What was the point again? Ah yes, the point was to make an interactive fiction sports game in which you weren’t “marked for glory” the entire time, as we so very often are in games. The initial idea sprung up from a conversation with Doug Wilson and Simon Christiansen about making a text adventure based on that excellent movie Zidane, in which the camera follows only Zinedine Zidane, no matter what he’s doing. Because I know very, very little about soccer, I went with the “football” I do know about, American Football, and the least glorified position of all, that of the kicker. That’s the setup.
From there it was mostly a matter of creating a detailed enough world for the kicker to exist in and, crucially, to not be very important in. I spent vast amounts of time implementing a not-very-good-but-not-awful background simulation of a game of football, complete with the ability to just watch the game take place, penalties, crowd reactions, subunits going on and off the field, and all that. The point being that the the “real” game goes on largely without you, which I found and still find quite a beautiful experience.
Along with the “real” game, I tried to implement as much “sideline” activity as I could stomach – and therein lies the major flaw of the game, in a way, because I simply couldn’t implement that much of it, leading many a player to complain “there’s not enough to do on the sidelines”. There are two replies to this. One is, “I know, I’m sorry, I’m just one guy”. The other is, “yeah, I know, and that’s at least to some extent the point – you’re not that important on the sidelines, so why would there be a whole lot of exciting stuff to do? Your teammates largely hate or ignore you, and you’re there to do your job not enjoy yourself. Jesus!”

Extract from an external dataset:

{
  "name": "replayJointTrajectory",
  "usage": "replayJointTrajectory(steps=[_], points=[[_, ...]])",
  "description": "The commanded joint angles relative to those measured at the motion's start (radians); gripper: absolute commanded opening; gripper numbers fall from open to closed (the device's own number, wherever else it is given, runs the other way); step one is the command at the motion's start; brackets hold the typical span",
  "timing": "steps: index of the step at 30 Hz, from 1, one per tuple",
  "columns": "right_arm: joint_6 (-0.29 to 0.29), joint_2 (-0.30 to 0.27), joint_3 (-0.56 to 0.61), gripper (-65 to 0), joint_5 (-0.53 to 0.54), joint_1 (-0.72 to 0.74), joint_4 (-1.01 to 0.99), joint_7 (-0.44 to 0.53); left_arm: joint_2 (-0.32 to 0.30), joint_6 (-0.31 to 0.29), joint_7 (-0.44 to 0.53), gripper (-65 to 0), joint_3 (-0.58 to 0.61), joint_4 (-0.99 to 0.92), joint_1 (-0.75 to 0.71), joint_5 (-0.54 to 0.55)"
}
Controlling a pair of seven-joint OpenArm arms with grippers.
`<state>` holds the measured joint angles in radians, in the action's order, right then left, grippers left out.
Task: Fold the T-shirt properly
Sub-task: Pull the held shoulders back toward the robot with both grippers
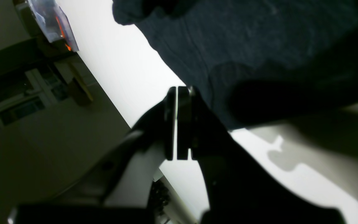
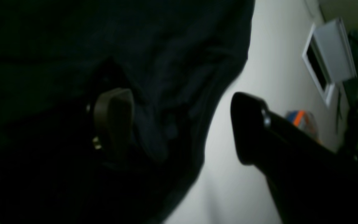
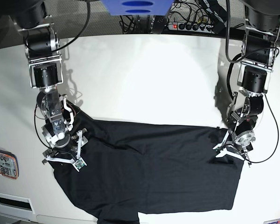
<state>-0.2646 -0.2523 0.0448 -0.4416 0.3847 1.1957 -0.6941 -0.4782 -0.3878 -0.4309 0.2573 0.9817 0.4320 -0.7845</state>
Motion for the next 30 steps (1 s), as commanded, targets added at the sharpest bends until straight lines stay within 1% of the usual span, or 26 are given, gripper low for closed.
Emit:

Wherein lies the entire tension of the game. It’s a game about not having much to do, not being important, and only very rarely getting a chance to influence the actual “game” being played, which structures the entire experience. I was particularly pleased with the points system, in which you get exactly as many points as the kicker score during the game (which could be none, or three, or whatever), and when the game ends you win, lose, or draw based on how your team did, because it’s a team sport after all. I think there’s something good in that.
Ultimately, the game was a great big experiment that I’m pretty happy with. It’s not a fun game, obviously, but I think it does what it does with aplomb and its fundamental experience of being unimportant in the larger context of a game is well-conveyed. It’s just that people don’t like that experience all that much. Screw ’em.

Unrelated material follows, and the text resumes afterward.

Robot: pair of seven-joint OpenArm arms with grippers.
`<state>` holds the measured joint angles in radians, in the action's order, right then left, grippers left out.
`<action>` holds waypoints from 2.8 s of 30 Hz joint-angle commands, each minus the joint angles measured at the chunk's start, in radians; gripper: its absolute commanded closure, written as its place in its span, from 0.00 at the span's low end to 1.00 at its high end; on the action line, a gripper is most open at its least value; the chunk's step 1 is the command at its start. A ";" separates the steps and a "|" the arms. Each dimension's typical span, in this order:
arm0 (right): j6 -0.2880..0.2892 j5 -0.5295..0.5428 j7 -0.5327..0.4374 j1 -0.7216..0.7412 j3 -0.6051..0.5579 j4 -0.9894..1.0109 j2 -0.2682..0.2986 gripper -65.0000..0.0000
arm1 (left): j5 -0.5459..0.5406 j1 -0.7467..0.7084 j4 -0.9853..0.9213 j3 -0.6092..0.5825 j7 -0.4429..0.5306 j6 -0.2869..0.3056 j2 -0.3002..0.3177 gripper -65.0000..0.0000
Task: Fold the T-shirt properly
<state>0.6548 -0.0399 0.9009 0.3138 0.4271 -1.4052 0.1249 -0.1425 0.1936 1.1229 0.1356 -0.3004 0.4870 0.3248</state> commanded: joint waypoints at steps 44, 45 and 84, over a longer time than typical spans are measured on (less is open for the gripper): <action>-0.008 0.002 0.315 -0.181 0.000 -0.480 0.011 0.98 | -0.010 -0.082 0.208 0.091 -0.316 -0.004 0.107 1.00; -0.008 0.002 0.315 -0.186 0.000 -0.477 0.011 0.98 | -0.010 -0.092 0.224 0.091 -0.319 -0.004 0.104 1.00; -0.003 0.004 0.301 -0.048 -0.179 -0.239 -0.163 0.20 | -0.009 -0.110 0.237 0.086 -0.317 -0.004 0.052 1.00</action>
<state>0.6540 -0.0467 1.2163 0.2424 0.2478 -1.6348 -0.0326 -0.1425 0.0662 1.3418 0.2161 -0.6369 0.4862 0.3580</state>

As a coda, one deeply fascinating result of the game is that it has been interpreted as a commentary on being gay in a super macho sports environment. Which I have to say never crossed my mind a single time, but which I find incredibly rewarding as an interpretation. And also which helps, I think, to illustrate the power of words – how many highly visual games can allow for such a radically alternate interpretation of events? Ambiguity is king, as per usual. Further, it makes me wish I had beenthoughtful enough to include something like that in the game, and makes me wonder about doing something more along the lines of such “commentary” in the future.